Concrètement, l’État met à disposition des pirogues modernes, fabriquées par une entreprise locale en fibre de verre : des monocoques de 7,50 m de long pour 1,70 m de large et 70 cm de profondeur, pensées pour la sécurité et l’endurance. Chaque embarcation est livrée avec un moteur hors-bord de 40 CV, des filets adaptés, des pagaies, des équipements de protection individuelle et une cabine qui protège l’équipage. La chaîne du froid n’est pas oubliée : une caisse isotherme d’une capacité totale de 750 kg (250 kg de glace et 500 kg de poisson ) assure une conservation conforme aux standards, du large jusqu’au débarquement. Atout décisif, un GPS embarqué permet de suivre les activités, d’optimiser les sorties et d’intervenir rapidement en cas d’alerte. Les autorisations de naviguer sont, elles, déjà délivrées par le ministère, ce qui accélère la mise en exploitation tout en formalisant la filière.

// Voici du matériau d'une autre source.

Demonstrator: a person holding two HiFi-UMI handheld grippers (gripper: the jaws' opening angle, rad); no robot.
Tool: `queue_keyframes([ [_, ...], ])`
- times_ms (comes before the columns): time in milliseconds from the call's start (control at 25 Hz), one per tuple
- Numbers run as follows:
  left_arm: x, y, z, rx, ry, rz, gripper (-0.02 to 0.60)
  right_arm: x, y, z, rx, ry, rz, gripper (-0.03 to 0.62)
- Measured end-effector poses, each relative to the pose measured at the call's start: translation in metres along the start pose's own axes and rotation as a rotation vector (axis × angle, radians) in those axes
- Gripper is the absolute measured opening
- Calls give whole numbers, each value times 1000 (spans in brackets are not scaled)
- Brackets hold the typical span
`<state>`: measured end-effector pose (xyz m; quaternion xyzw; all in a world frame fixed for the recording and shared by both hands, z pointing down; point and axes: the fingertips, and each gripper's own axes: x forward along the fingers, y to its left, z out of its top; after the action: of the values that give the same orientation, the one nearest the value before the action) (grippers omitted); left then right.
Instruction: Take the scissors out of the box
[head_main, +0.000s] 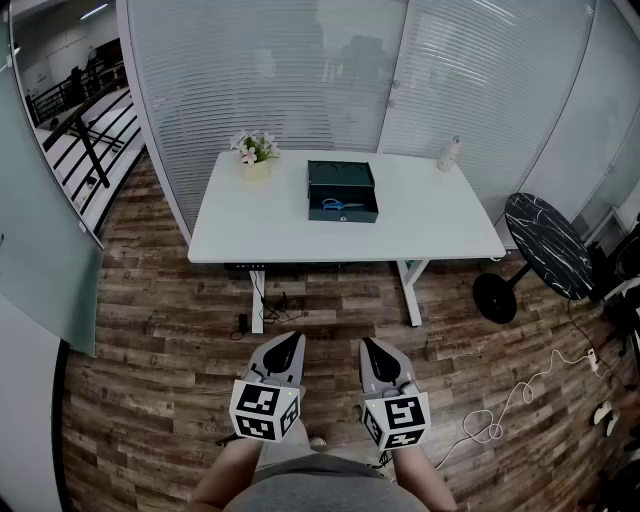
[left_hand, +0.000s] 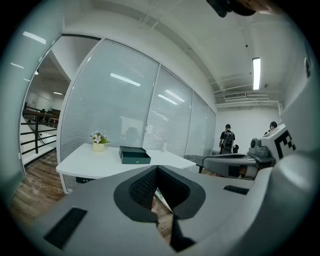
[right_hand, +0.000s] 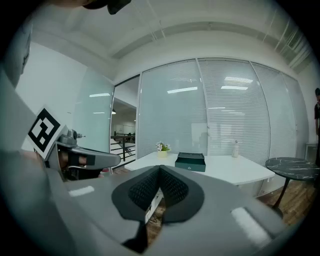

L’enjeu dépasse la seule dotation matérielle. Gab Pêche introduit des normes nouvelles — sécurité, traçabilité, respect des zones et des saisons — et participe à « moderniser, sécuriser et gaboniser » le secteur, selon la ligne fixée par le Chef de l’État. En professionnalisant l’outil de travail, le programme élargit la marge des artisans, réduit les pertes post-capture et améliore la qualité sanitaire du produit. À l’autre bout de la chaîne, le consommateur gagne en pouvoir d’achat : une offre plus régulière, mieux conservée, vendue à des prix moins volatils. S’y ajoute un effet d’entraînement territorial : ateliers de maintenance, chantiers navals, glace et froid, logistique de débarquement, micro-crédit et assurances… autant de maillons qui irriguent l’économie locale et créent des emplois qualifiés au plus près des ports et des villages.
Reste une condition de réussite que le gouvernement dit avoir intégrée : l’accompagnement. La formation à la navigation et à la sécurité, la gestion de flotte, la maintenance des moteurs, l’accès au carburant, l’organisation des points de débarquement et de vente, ou encore la lutte contre la pêche illicite sont des chantiers complémentaires, sans lesquels l’investissement initial perdrait en impact. Gab Pêche a précisément vocation à aligner ces paramètres : faire travailler ensemble administration, collectivités, entreprises et organisations professionnelles pour que chaque pirogue livrée devienne un actif productif, durable et rentable.
Dans un pays riche en ressources halieutiques, l’ambition est à la fois pragmatique et structurante : ramener du poisson de qualité et à bon prix sur les étals, offrir des revenus stables aux communautés maritimes, et bâtir une filière locale crédible face aux importations. Si la montée en puissance est tenue dans la durée, Gab Pêche peut faire plus qu’alléger le panier de la ménagère : il peut ancrer la souveraineté alimentaire dans une économie bleue assumée, compétitive et fière de ses savoir-faire.